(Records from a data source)
□ □ □ □ □

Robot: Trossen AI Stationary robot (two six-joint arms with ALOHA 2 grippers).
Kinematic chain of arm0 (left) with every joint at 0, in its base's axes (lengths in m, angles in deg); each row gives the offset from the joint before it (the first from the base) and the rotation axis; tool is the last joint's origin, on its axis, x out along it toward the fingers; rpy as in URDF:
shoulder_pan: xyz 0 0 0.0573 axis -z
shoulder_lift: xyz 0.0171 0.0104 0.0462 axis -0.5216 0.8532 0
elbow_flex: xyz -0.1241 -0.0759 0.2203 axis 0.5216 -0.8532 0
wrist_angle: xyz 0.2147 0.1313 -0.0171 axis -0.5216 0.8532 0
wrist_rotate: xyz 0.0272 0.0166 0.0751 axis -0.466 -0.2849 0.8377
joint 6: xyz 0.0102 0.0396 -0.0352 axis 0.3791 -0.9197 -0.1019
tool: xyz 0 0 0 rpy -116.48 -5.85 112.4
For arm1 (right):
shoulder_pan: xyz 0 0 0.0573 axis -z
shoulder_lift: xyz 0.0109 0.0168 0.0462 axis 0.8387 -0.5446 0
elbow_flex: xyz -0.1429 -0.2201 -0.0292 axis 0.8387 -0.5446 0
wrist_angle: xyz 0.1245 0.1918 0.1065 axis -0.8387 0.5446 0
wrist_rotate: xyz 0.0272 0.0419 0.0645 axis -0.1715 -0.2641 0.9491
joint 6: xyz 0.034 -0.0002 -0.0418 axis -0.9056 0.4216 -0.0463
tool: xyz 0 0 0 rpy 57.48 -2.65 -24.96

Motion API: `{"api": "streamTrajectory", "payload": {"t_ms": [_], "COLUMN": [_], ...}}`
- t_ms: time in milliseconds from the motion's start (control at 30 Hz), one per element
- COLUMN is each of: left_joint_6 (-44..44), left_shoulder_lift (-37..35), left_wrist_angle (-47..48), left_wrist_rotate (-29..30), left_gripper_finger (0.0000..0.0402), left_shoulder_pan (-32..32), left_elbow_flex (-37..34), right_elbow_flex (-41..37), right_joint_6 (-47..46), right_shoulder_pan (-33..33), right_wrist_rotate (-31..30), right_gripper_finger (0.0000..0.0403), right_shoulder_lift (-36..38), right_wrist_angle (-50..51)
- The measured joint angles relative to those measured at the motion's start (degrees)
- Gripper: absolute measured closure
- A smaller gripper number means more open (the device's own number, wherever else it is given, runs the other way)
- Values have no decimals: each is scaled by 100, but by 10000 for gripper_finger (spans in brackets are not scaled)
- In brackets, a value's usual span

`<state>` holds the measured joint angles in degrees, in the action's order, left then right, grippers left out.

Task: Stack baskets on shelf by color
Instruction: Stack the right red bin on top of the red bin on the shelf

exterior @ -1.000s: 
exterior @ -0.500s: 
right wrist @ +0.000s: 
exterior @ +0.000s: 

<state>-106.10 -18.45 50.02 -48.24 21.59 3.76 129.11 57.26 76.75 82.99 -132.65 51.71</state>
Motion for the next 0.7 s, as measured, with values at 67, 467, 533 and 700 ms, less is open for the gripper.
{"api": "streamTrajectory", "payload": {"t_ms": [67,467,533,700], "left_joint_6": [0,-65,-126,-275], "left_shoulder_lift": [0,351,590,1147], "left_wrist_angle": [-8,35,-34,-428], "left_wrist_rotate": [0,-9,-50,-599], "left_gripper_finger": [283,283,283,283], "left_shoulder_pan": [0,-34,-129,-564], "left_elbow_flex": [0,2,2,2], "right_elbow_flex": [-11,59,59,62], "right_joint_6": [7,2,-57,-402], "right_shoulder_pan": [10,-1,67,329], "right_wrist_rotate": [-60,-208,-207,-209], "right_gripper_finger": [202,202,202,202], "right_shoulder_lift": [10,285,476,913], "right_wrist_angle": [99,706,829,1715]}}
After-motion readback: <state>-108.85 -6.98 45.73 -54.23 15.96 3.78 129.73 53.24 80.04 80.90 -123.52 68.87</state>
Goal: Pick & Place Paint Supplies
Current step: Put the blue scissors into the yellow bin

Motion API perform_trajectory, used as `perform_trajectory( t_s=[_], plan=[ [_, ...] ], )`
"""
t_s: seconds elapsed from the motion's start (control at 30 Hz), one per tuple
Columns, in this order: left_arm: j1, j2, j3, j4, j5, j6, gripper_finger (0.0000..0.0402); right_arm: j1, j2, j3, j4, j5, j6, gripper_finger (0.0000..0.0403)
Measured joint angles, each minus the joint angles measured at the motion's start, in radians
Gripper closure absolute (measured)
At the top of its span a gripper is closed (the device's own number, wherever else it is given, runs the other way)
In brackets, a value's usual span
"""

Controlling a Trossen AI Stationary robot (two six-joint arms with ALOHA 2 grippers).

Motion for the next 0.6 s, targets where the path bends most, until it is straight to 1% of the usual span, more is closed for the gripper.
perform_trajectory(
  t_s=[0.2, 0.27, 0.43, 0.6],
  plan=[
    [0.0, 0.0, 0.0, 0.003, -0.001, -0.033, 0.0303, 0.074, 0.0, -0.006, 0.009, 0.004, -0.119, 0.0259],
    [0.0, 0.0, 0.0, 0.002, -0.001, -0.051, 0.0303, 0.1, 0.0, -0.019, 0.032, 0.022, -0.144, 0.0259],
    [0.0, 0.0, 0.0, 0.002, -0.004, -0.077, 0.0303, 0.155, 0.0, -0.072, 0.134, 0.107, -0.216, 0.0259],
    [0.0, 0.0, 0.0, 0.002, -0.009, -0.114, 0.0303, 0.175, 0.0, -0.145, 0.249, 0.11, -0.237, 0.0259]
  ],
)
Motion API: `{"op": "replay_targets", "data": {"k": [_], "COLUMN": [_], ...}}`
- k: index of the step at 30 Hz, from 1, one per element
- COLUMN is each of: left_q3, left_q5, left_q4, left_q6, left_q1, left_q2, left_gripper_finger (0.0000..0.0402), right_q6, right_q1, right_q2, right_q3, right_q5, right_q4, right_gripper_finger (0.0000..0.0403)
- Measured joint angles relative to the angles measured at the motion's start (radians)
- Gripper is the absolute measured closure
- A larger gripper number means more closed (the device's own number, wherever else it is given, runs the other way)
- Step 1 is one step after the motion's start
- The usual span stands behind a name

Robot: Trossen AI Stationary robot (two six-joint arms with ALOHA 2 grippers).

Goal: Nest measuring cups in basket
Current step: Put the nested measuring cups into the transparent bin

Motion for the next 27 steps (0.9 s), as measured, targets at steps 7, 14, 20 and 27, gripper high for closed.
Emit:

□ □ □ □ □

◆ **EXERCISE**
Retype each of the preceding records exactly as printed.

◆ **OUTPUT OF THE EXERCISE**
Robot: Trossen AI Stationary robot (two six-joint arms with ALOHA 2 grippers).
Kinematic chain of arm0 (left) with every joint at 0, in its base's axes (lengths in m, angles in deg); each row gives the offset from the joint before it (the first from the base) and the rotation axis; tool is the last joint's origin, on its axis, x out along it toward the fingers; rpy as in URDF:
shoulder_pan: xyz 0 0 0.0573 axis -z
shoulder_lift: xyz 0.0171 0.0104 0.0462 axis -0.5216 0.8532 0
elbow_flex: xyz -0.1241 -0.0759 0.2203 axis 0.5216 -0.8532 0
wrist_angle: xyz 0.2147 0.1313 -0.0171 axis -0.5216 0.8532 0
wrist_rotate: xyz 0.0272 0.0166 0.0751 axis -0.466 -0.2849 0.8377
joint 6: xyz 0.0102 0.0396 -0.0352 axis 0.3791 -0.9197 -0.1019
tool: xyz 0 0 0 rpy -116.48 -5.85 112.4
For arm1 (right):
shoulder_pan: xyz 0 0 0.0573 axis -z
shoulder_lift: xyz 0.0109 0.0168 0.0462 axis 0.8387 -0.5446 0
elbow_flex: xyz -0.1429 -0.2201 -0.0292 axis 0.8387 -0.5446 0
wrist_angle: xyz 0.1245 0.1918 0.1065 axis -0.8387 0.5446 0
wrist_rotate: xyz 0.0272 0.0419 0.0645 axis -0.1715 -0.2641 0.9491
joint 6: xyz 0.034 -0.0002 -0.0418 axis -0.9056 0.4216 -0.0463
tool: xyz 0 0 0 rpy 57.48 -2.65 -24.96

Motion API: `{"api": "streamTrajectory", "payload": {"t_ms": [_], "COLUMN": [_], ...}}`
- t_ms: time in milliseconds from the motion's start (control at 30 Hz), one per element
- COLUMN is each of: left_joint_6 (-44..44), left_shoulder_lift (-37..35), left_wrist_angle (-47..48), left_wrist_rotate (-29..30), left_gripper_finger (0.0000..0.0402), left_shoulder_pan (-32..32), left_elbow_flex (-37..34), right_elbow_flex (-41..37), right_joint_6 (-47..46), right_shoulder_pan (-33..33), right_wrist_rotate (-31..30), right_gripper_finger (0.0000..0.0403), right_shoulder_lift (-36..38), right_wrist_angle (-50..51)
- The measured joint angles relative to those measured at the motion's start (degrees)
- Gripper: absolute measured closure
- A smaller gripper number means more open (the device's own number, wherever else it is given, runs the other way)
- Values have no decimals: each is scaled by 100, but by 10000 for gripper_finger (spans in brackets are not scaled)
- In brackets, a value's usual span

`<state>` holds the measured joint angles in degrees, in the action's order, left then right, grippers left out.

Task: Stack baskets on shelf by color
Instruction: Stack the right red bin on top of the red bin on the shelf

exterior @ -1.000s: 
exterior @ -0.500s: 
right wrist @ +0.000s: 
exterior @ +0.000s: 

<state>-106.10 -18.45 50.02 -48.24 21.59 3.76 129.11 57.26 76.75 82.99 -132.65 51.71</state>
Motion for the next 0.7 s, as measured, with values at 67, 467, 533 and 700 ms, less is open for the gripper.
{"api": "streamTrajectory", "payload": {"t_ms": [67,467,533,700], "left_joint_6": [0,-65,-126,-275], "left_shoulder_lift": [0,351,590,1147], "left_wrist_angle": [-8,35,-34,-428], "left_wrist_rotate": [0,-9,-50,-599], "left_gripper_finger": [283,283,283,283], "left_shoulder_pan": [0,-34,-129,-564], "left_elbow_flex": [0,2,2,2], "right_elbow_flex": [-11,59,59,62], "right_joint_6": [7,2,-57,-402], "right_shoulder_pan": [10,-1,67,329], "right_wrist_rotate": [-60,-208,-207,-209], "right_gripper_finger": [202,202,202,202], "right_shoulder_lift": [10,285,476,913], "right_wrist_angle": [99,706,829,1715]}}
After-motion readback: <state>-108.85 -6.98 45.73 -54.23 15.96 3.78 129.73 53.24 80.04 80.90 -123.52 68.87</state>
Goal: Pick & Place Paint Supplies
Current step: Put the blue scissors into the yellow bin

Motion API perform_trajectory, used as `perform_trajectory( t_s=[_], plan=[ [_, ...] ], )`
"""
t_s: seconds elapsed from the motion's start (control at 30 Hz), one per tuple
Columns, in this order: left_arm: j1, j2, j3, j4, j5, j6, gripper_finger (0.0000..0.0402); right_arm: j1, j2, j3, j4, j5, j6, gripper_finger (0.0000..0.0403)
Measured joint angles, each minus the joint angles measured at the motion's start, in radians
Gripper closure absolute (measured)
At the top of its span a gripper is closed (the device's own number, wherever else it is given, runs the other way)
In brackets, a value's usual span
"""

Controlling a Trossen AI Stationary robot (two six-joint arms with ALOHA 2 grippers).

Motion for the next 0.6 s, targets where the path bends most, until it is straight to 1% of the usual span, more is closed for the gripper.
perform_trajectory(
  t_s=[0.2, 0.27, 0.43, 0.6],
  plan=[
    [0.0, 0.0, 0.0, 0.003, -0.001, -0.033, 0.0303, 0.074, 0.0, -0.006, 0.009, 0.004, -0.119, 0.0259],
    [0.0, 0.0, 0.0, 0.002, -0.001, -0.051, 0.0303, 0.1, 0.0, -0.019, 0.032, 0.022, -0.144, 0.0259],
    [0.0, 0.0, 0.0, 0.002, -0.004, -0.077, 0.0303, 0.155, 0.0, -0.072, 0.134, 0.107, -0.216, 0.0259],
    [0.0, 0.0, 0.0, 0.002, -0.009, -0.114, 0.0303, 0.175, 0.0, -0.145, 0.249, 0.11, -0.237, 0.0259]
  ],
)
Motion API: `{"op": "replay_targets", "data": {"k": [_], "COLUMN": [_], ...}}`
- k: index of the step at 30 Hz, from 1, one per element
- COLUMN is each of: left_q3, left_q5, left_q4, left_q6, left_q1, left_q2, left_gripper_finger (0.0000..0.0402), right_q6, right_q1, right_q2, right_q3, right_q5, right_q4, right_gripper_finger (0.0000..0.0403)
- Measured joint angles relative to the angles measured at the motion's start (radians)
- Gripper is the absolute measured closure
- A larger gripper number means more closed (the device's own number, wherever else it is given, runs the other way)
- Step 1 is one step after the motion's start
- The usual span stands behind a name

Robot: Trossen AI Stationary robot (two six-joint arms with ALOHA 2 grippers).

Goal: Nest measuring cups in basket
Current step: Put the nested measuring cups into the transparent bin

Motion for the next 27 steps (0.9 s), as measured, targets at steps 7, 14, 20 and 27, gripper high for closed.
Emit:

This output requires nothing more.